> _Task directions_:
Your output should be everything below from the line containing "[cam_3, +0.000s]" down to the line containing "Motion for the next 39", both ends included, copied exactly, with pictures left out.

> _Data for this task_:
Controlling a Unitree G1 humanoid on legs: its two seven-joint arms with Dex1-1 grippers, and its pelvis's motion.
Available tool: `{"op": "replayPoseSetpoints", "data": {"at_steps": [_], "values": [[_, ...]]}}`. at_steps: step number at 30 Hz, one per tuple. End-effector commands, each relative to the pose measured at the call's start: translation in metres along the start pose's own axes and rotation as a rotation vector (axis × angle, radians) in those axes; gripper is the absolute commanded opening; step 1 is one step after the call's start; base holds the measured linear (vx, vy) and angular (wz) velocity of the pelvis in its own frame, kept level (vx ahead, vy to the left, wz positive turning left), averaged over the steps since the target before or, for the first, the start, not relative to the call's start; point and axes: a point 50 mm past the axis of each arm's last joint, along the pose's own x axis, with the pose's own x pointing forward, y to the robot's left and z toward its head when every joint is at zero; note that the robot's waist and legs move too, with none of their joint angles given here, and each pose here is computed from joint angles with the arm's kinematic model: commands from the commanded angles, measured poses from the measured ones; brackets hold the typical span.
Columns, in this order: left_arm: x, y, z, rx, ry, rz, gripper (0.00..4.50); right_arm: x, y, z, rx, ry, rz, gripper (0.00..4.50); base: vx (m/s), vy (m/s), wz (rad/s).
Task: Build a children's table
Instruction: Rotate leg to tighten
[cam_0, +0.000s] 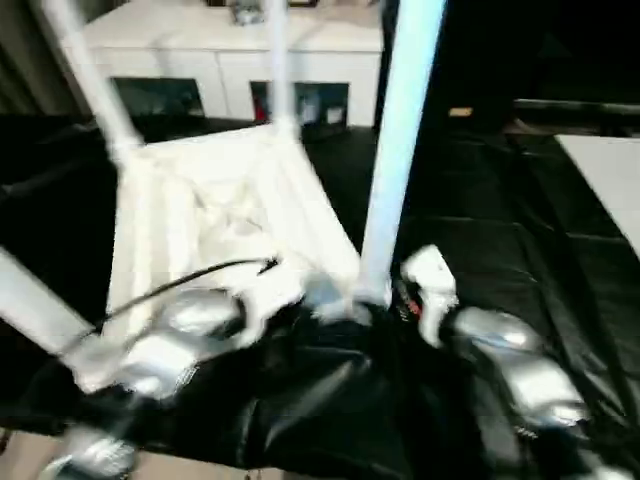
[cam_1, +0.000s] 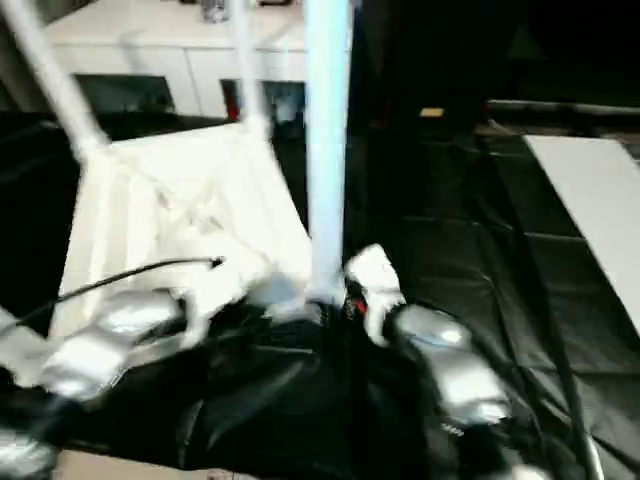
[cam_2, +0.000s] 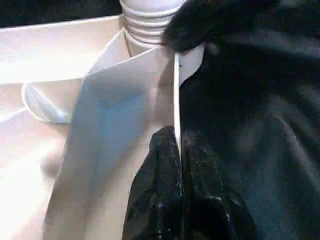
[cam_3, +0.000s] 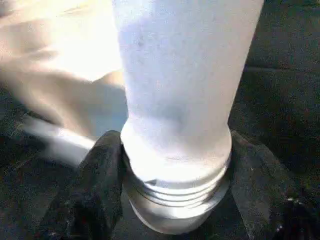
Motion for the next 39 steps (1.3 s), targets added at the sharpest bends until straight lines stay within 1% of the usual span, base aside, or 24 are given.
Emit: {"op": "replayPoseSetpoints", "data": {"at_steps": [1,2,3,4,5,6,7,8,9,11,13,15,18,19,20,21,22,24,25,26,27,31,37,39], "values": [[0.021,-0.011,-0.011,-0.056,0.109,0.032,0.0,0.008,-0.004,-0.018,0.041,0.111,-0.212,2.66,0.0,0.0,0.0],[0.021,-0.011,-0.011,-0.056,0.109,0.032,0.0,0.008,-0.004,-0.018,0.041,0.111,-0.212,2.66,0.0,0.0,0.0],[0.036,-0.013,-0.004,-0.078,0.121,0.083,0.0,0.017,0.004,-0.017,0.062,0.111,-0.282,2.66,0.0,0.0,0.0],[0.041,-0.014,-0.001,-0.089,0.121,0.093,0.0,0.022,0.009,-0.014,0.064,0.1,-0.289,2.66,0.0,0.0,0.0],[0.041,-0.014,-0.001,-0.089,0.121,0.093,0.0,0.022,0.009,-0.014,0.064,0.1,-0.289,2.66,0.0,0.0,0.0],[0.047,-0.014,0.002,-0.084,0.129,0.103,0.0,0.029,0.019,-0.005,0.057,0.058,-0.257,2.66,0.0,0.0,0.0],[0.047,-0.014,0.002,-0.084,0.129,0.103,0.0,0.029,0.019,-0.005,0.057,0.058,-0.257,2.66,0.0,0.0,0.0],[0.048,-0.014,0.002,-0.069,0.138,0.097,0.0,0.032,0.027,0.007,0.042,-0.028,-0.18,2.66,0.0,0.0,0.0],[0.048,-0.013,0.002,-0.064,0.141,0.098,0.0,0.032,0.028,0.011,0.044,-0.058,-0.165,3.01,0.0,0.0,0.0],[0.045,-0.011,-0.001,-0.054,0.151,0.084,0.0,0.029,0.028,0.018,0.073,-0.114,-0.14,3.35,0.0,0.0,0.0],[0.04,-0.009,-0.004,-0.044,0.163,0.078,0.0,0.022,0.024,0.023,0.05,-0.154,-0.136,3.46,0.0,0.0,0.0],[0.034,-0.008,-0.008,-0.033,0.172,0.059,0.0,0.015,0.017,0.027,0.029,-0.168,-0.132,3.7,0.0,0.0,0.0],[0.025,-0.006,-0.011,-0.001,0.173,0.027,0.0,0.005,0.011,0.028,-0.029,-0.156,-0.089,3.91,0.0,0.0,0.0],[0.021,-0.006,-0.013,0.012,0.173,0.006,0.0,-0.001,0.008,0.028,-0.068,-0.144,-0.05,4.0,0.0,0.0,0.0],[0.011,-0.007,-0.016,0.035,0.172,-0.044,0.0,-0.012,0.004,0.027,-0.13,-0.125,0.035,4.0,0.0,0.0,0.0],[0.006,-0.007,-0.018,0.032,0.18,-0.06,0.0,-0.018,0.003,0.026,-0.147,-0.114,0.079,4.0,0.0,0.0,0.0],[0.001,-0.008,-0.018,0.064,0.17,-0.097,0.0,-0.025,0.002,0.025,-0.154,-0.106,0.145,4.0,0.0,0.0,0.0],[-0.012,-0.015,-0.021,0.088,0.151,-0.211,0.0,-0.041,0.002,0.02,-0.195,-0.066,0.273,4.0,0.0,0.0,0.0],[-0.022,-0.018,-0.025,0.108,0.161,-0.275,0.0,-0.05,0.0,0.015,-0.237,-0.035,0.339,4.0,0.0,0.0,0.0],[-0.022,-0.018,-0.025,0.108,0.162,-0.278,0.0,-0.05,0.0,0.015,-0.239,-0.033,0.341,4.0,0.0,0.0,0.0],[-0.029,-0.019,-0.028,0.113,0.17,-0.311,0.0,-0.056,0.001,0.012,-0.248,-0.007,0.394,4.0,0.0,0.0,0.0],[-0.04,-0.021,-0.028,0.11,0.165,-0.36,0.0,-0.059,0.0,0.011,-0.249,0.016,0.436,4.0,0.0,0.0,0.0],[-0.046,-0.022,-0.031,0.116,0.175,-0.369,0.0,-0.056,0.004,0.012,-0.242,0.012,0.471,4.0,0.0,0.0,0.0],[-0.047,-0.023,-0.032,0.114,0.176,-0.375,0.0,-0.055,0.006,0.013,-0.227,0.004,0.486,4.0,0.0,0.0,0.0]]}}
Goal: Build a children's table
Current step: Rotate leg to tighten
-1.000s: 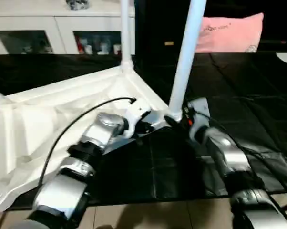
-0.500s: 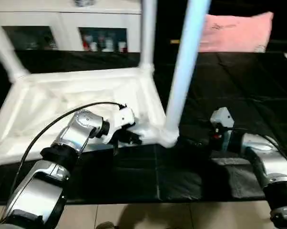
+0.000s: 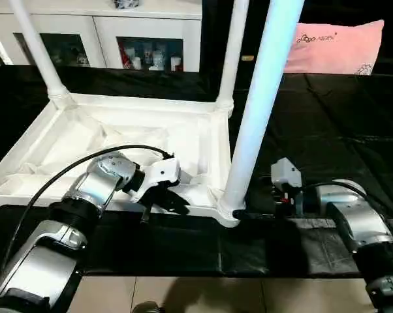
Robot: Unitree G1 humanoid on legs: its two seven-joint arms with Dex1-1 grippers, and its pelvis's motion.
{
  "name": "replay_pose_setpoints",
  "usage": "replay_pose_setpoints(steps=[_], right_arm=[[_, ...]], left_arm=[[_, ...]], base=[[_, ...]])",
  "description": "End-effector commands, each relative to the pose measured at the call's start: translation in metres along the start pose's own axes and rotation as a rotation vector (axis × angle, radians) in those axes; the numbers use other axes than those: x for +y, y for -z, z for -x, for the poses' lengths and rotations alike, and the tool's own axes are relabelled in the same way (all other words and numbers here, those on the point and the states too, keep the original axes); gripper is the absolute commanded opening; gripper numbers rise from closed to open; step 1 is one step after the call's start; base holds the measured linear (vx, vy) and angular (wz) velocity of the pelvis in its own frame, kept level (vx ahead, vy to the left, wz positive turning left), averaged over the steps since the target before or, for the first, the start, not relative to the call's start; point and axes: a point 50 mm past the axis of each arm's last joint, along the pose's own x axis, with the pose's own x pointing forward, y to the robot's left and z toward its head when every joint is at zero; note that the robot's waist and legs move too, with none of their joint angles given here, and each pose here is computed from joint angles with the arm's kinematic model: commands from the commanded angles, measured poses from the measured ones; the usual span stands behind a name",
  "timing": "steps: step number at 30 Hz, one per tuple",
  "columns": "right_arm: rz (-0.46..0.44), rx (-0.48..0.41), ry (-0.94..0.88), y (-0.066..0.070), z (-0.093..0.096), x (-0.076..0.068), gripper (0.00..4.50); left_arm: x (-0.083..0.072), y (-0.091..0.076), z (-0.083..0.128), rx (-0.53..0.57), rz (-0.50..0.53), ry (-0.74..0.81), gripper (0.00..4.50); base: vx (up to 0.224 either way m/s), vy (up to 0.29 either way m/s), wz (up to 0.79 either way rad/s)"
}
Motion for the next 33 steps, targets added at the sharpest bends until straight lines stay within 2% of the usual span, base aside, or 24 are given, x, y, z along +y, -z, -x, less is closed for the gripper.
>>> replay_pose_setpoints(steps=[1,7,13,22,27,28,30,32,33], right_arm=[[0.005,0.003,-0.026,-0.002,0.000,-0.001,3.81],[-0.002,0.004,-0.063,-0.001,-0.004,0.002,3.23],[-0.001,0.007,-0.076,0.000,-0.010,0.002,2.83],[-0.029,0.001,-0.104,0.002,-0.012,0.006,2.66],[-0.092,-0.006,-0.029,0.010,-0.017,0.008,2.65],[-0.143,-0.006,0.088,0.015,-0.026,0.003,2.65],[-0.176,-0.010,0.153,0.016,-0.031,0.000,2.65],[-0.261,-0.054,0.298,0.013,-0.051,-0.009,2.65],[-0.278,-0.068,0.320,0.012,-0.056,-0.010,2.65]], left_arm=[[-0.005,-0.006,-0.009,0.020,-0.043,0.097,0.00],[-0.007,-0.007,-0.011,0.019,-0.048,0.115,0.00],[-0.008,-0.007,-0.011,0.018,-0.049,0.121,0.00],[-0.009,-0.006,-0.011,0.010,-0.031,0.111,0.00],[0.001,-0.010,-0.016,-0.091,0.090,-0.052,0.00],[0.010,-0.013,-0.021,-0.140,0.153,-0.168,0.00],[0.013,-0.017,-0.024,-0.176,0.181,-0.216,0.00],[0.020,-0.027,-0.032,-0.263,0.288,-0.318,0.00],[0.022,-0.029,-0.034,-0.271,0.303,-0.338,0.00]], base=[[0.000,0.000,0.00],[0.000,0.000,0.00],[0.000,0.000,0.00],[0.000,0.000,0.00],[0.000,0.000,0.00],[0.000,0.000,0.00],[0.000,0.000,0.00],[0.000,0.000,0.00],[0.000,0.000,0.00]])
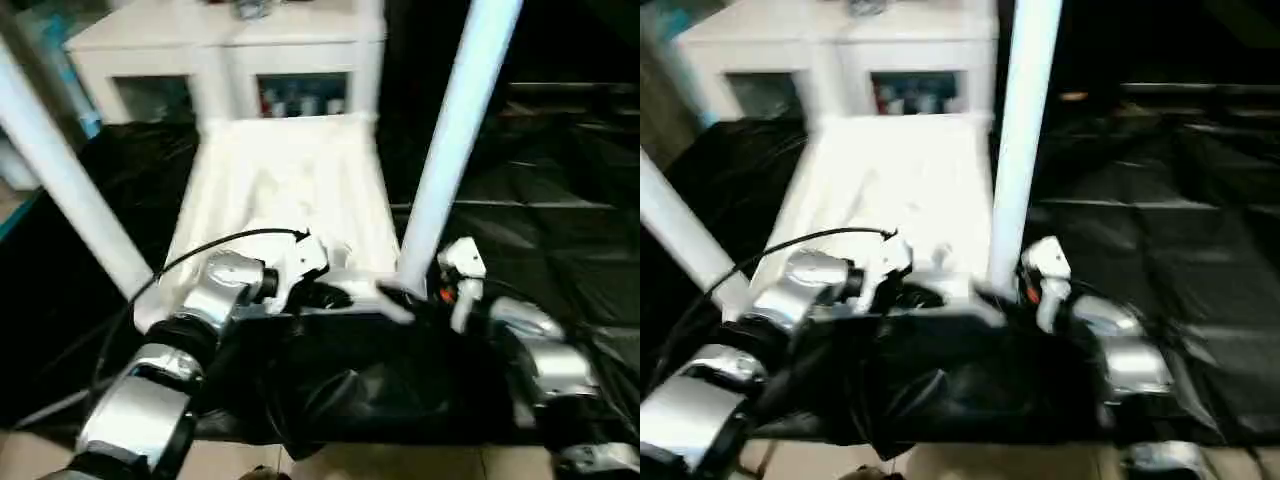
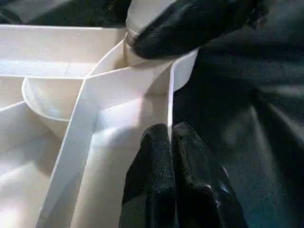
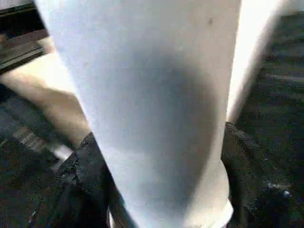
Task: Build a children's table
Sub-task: Rotate leg to tighten
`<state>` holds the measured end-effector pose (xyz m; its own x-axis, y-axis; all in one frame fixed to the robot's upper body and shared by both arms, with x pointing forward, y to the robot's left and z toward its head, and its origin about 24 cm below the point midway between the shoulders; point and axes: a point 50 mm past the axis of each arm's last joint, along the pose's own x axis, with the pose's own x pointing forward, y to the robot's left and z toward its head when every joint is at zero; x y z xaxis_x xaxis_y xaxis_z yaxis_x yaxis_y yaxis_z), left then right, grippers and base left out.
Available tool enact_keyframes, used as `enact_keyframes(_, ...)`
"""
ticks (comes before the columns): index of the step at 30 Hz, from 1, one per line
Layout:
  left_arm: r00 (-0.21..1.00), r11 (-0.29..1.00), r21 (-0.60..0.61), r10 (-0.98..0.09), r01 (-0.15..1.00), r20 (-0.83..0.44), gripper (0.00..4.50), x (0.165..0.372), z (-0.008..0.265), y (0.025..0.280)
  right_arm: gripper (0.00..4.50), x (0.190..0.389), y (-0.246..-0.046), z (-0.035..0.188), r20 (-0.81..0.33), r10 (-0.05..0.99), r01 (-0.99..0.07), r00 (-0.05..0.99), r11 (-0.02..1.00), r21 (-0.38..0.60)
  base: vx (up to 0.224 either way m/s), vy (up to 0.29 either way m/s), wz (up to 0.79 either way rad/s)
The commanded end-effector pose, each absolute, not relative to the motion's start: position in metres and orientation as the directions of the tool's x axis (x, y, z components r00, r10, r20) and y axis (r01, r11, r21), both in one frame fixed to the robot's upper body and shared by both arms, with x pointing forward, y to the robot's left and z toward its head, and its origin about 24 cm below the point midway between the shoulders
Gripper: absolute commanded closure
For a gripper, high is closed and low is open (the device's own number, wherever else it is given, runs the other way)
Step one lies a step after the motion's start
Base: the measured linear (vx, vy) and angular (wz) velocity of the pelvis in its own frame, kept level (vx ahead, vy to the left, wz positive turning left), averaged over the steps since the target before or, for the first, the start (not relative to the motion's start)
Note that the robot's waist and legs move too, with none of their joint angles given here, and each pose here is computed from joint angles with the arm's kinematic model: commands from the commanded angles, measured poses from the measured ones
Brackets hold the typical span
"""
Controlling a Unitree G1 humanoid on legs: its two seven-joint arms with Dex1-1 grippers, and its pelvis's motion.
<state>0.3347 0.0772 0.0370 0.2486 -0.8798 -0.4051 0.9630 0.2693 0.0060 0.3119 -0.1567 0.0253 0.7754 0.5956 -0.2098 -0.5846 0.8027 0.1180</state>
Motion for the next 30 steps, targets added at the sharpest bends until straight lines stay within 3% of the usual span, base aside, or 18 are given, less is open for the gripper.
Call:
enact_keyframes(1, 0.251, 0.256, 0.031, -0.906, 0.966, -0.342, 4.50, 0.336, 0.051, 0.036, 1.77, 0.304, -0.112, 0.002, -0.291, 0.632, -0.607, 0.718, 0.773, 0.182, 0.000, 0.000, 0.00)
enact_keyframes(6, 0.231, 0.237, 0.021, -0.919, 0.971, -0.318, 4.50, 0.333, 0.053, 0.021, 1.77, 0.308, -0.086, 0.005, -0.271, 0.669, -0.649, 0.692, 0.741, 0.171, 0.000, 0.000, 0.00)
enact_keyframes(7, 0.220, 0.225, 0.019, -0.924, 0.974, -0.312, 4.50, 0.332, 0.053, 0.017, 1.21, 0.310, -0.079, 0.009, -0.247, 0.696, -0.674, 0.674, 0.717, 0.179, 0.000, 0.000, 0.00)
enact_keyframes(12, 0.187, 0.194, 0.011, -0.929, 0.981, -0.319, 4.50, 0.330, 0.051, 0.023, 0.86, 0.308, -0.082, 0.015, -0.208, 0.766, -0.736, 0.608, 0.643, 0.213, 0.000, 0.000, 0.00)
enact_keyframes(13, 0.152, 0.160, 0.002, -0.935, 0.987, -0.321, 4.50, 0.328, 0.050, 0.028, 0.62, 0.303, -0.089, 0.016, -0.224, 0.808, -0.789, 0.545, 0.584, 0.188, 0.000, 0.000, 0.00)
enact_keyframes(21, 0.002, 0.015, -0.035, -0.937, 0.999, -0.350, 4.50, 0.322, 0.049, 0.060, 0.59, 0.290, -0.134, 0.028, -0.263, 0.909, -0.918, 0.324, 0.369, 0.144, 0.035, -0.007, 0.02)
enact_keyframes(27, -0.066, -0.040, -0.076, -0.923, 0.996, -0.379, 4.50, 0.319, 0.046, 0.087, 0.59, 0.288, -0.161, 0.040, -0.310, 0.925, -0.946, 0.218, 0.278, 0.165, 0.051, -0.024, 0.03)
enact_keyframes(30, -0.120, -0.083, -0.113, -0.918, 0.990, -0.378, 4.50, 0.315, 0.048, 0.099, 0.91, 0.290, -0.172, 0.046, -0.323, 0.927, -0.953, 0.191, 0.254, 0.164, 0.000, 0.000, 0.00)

> _Expected answer_:
[cam_3, +0.000s] 
Motion for the next 39 steps (1.3 s), targets added at the sharpest bends until straight lines stay within 1% of the usual span, base aside, or 24 are given.

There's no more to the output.